Work task: Every line below that contains the word "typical" must be copied.

[Records excerpted from a collection]
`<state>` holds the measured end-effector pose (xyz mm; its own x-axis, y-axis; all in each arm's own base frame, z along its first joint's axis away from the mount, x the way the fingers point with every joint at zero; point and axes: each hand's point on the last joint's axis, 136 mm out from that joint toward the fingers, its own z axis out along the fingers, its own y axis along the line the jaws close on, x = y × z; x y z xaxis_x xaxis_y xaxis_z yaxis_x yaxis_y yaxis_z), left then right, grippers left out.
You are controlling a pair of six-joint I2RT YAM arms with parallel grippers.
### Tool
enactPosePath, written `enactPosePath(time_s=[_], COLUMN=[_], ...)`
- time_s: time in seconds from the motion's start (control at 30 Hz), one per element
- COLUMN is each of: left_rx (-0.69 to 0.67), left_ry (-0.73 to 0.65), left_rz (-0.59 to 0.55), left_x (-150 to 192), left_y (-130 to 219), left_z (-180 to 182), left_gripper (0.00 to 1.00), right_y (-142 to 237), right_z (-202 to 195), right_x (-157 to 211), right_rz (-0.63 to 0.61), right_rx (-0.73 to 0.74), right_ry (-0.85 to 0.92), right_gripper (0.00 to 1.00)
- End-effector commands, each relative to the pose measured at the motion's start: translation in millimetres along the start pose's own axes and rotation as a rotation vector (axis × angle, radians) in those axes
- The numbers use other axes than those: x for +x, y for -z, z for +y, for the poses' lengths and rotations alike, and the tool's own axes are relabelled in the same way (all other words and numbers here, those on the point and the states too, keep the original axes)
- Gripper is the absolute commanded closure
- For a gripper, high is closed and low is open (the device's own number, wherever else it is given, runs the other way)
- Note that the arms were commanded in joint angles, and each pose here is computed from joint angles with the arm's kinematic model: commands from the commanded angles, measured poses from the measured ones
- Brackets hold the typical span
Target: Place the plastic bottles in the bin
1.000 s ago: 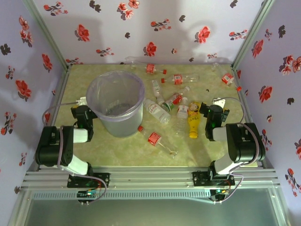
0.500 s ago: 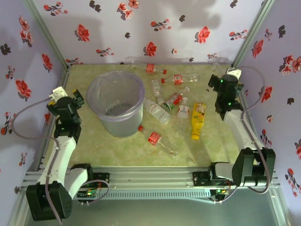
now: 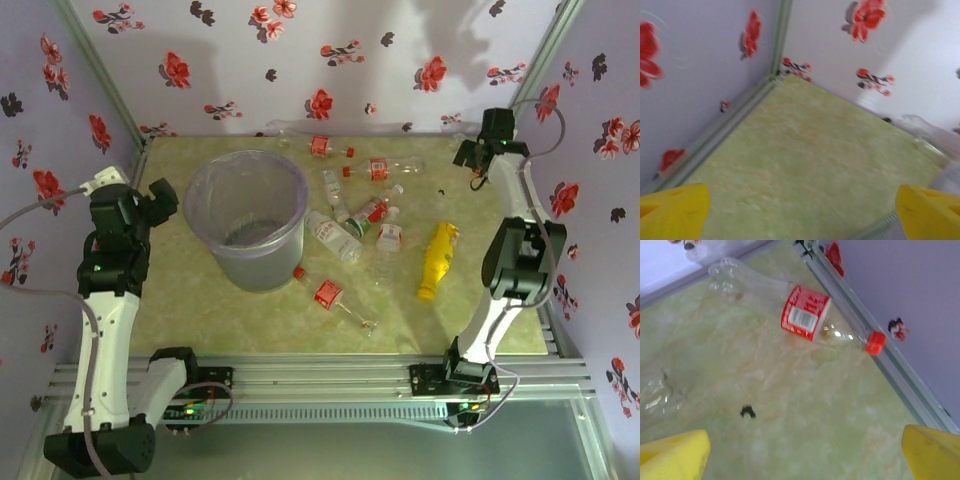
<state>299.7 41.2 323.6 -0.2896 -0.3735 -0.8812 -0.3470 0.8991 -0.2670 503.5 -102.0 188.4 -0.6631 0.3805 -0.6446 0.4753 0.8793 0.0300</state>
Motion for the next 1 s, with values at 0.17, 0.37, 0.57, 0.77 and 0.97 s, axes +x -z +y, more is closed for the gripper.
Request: enactPosePath(time_s=[0.17,0.37,0.57,0.77,0.97], left_rx=[0.195,0.227,0.254,0.285,0.293], left_ry=[0.034,0.048,0.06,0.089,0.095], left_rz=[0.107,0.094,0.091,0.09,0.097], left_x=[16.4,11.2,10.4,9.7,12.1], left_y=[7.9,8.7,9.6,6.0,2.3], left_z=[-35.9,-42.9,-47.5,-54.0,-56.0], left_gripper=[0.03,0.03,0.03,0.03,0.03], right_y=[-62.2,-96.4,-124.6,-135.5,-128.1], right_z=[18.4,15.8,4.0,7.2,17.3], right_x=[-28.1,-38.6,-21.8,3.3,33.9], right_rz=[0.061,0.046,0.113,0.185,0.28], right_rx=[-0.066,-0.074,-0.051,-0.082,-0.157], right_ry=[0.036,0.005,0.026,0.05,0.057], right_gripper=[0.01,0.01,0.01,0.01,0.03])
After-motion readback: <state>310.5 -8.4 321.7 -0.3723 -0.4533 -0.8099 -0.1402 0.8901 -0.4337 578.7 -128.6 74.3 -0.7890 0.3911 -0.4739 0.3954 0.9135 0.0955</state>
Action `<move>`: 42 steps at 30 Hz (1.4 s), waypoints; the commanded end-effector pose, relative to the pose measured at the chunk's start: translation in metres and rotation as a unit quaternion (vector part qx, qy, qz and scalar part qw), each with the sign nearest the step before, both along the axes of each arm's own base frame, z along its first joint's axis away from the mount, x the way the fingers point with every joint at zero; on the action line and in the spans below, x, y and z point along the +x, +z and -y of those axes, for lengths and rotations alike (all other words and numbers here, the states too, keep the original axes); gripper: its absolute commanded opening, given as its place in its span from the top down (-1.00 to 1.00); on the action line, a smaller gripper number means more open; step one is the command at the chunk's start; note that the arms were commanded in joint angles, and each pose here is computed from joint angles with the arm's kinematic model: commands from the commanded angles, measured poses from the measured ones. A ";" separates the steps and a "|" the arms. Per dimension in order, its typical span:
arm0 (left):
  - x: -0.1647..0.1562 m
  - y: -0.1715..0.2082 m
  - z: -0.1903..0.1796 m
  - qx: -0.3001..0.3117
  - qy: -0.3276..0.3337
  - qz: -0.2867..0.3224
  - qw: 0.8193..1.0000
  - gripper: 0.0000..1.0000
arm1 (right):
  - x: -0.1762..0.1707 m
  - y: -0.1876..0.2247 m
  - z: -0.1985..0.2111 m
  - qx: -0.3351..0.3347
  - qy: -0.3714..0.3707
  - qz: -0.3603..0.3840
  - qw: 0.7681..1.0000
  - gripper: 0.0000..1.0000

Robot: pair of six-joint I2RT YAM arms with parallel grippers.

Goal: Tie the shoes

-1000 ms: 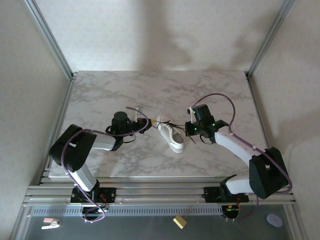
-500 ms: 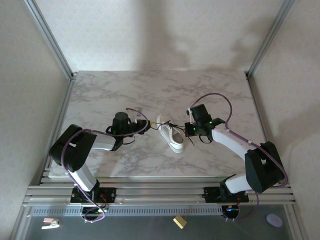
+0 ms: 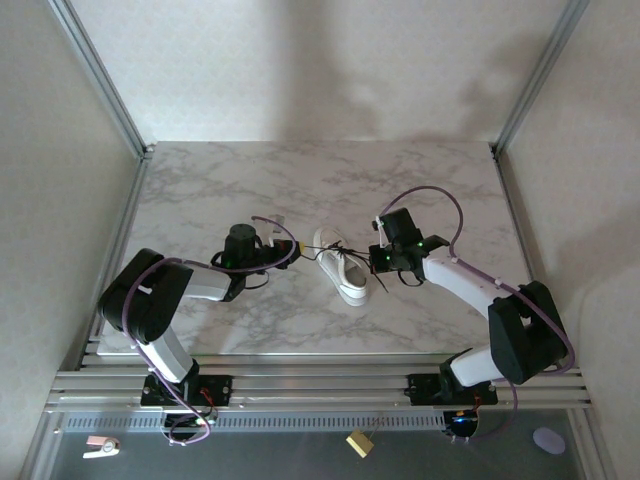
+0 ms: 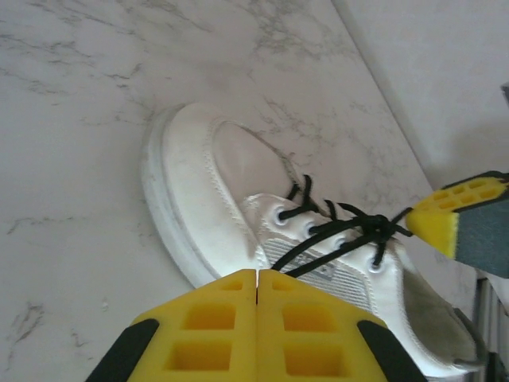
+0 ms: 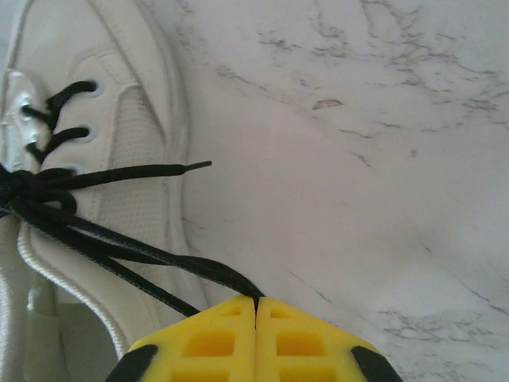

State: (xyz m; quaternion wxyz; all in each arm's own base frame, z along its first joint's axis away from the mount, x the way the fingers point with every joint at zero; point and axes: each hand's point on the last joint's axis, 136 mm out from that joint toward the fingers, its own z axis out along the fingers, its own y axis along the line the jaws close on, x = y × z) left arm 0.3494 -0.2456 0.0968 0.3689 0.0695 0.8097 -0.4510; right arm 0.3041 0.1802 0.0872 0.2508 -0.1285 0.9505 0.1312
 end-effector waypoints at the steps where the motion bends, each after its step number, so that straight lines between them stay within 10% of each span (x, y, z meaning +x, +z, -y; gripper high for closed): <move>1: -0.015 0.035 0.023 -0.045 -0.086 0.063 0.993 0.82 | 0.000 0.026 -0.020 0.065 0.044 0.033 0.996 1.00; 7: -0.024 0.062 0.041 -0.015 -0.094 0.113 0.989 -0.27 | 0.007 0.075 -0.032 0.139 0.048 0.120 0.982 0.50; 13: -0.002 0.096 -0.023 0.059 0.095 0.176 0.978 -0.99 | 0.013 0.092 0.027 0.090 -0.078 0.228 0.966 -0.14; 20: -0.010 0.122 -0.159 0.109 0.397 0.203 0.888 -0.99 | 0.012 0.094 0.113 0.042 -0.241 0.317 0.916 -0.45; 28: -0.024 0.114 -0.238 0.215 0.498 0.248 0.802 -0.99 | 0.022 0.067 0.176 -0.072 -0.280 0.316 0.904 -0.90; 42: 0.015 0.053 -0.263 0.309 0.469 0.223 0.797 -0.99 | 0.080 0.017 0.165 -0.056 -0.181 0.305 0.933 -0.99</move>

Answer to this exercise:
- Brackets hold the typical span
Action `<move>`: 42 steps at 30 Hz (1.4 s), waypoints; the commanded end-effector pose, relative to the pose measured at the chunk's start: translation in metres and rotation as a unit quaternion (vector part qx, qy, qz and scalar part qw), each with the sign nearest the step before, both along the axes of each arm's own base frame, z along its first joint's axis away from the mount, x the way the fingers point with every joint at zero; on the action line and in the spans below, x, y and z point along the +x, +z and -y of those axes, for lengths and rotations alike (all other words and numbers here, the states too, keep the original axes); gripper: its absolute commanded opening, given as its place in its span from the top down (-1.00 to 1.00); on the action line, a smaller gripper number means more open; step one is the command at the chunk's start; note that the arms were commanded in joint angles, and each pose here is computed from joint angles with the arm's kinematic model: commands from the commanded angles, measured poses from the measured ones. A ";" separates the steps and a "|" the arms. Per dimension in order, its typical span:

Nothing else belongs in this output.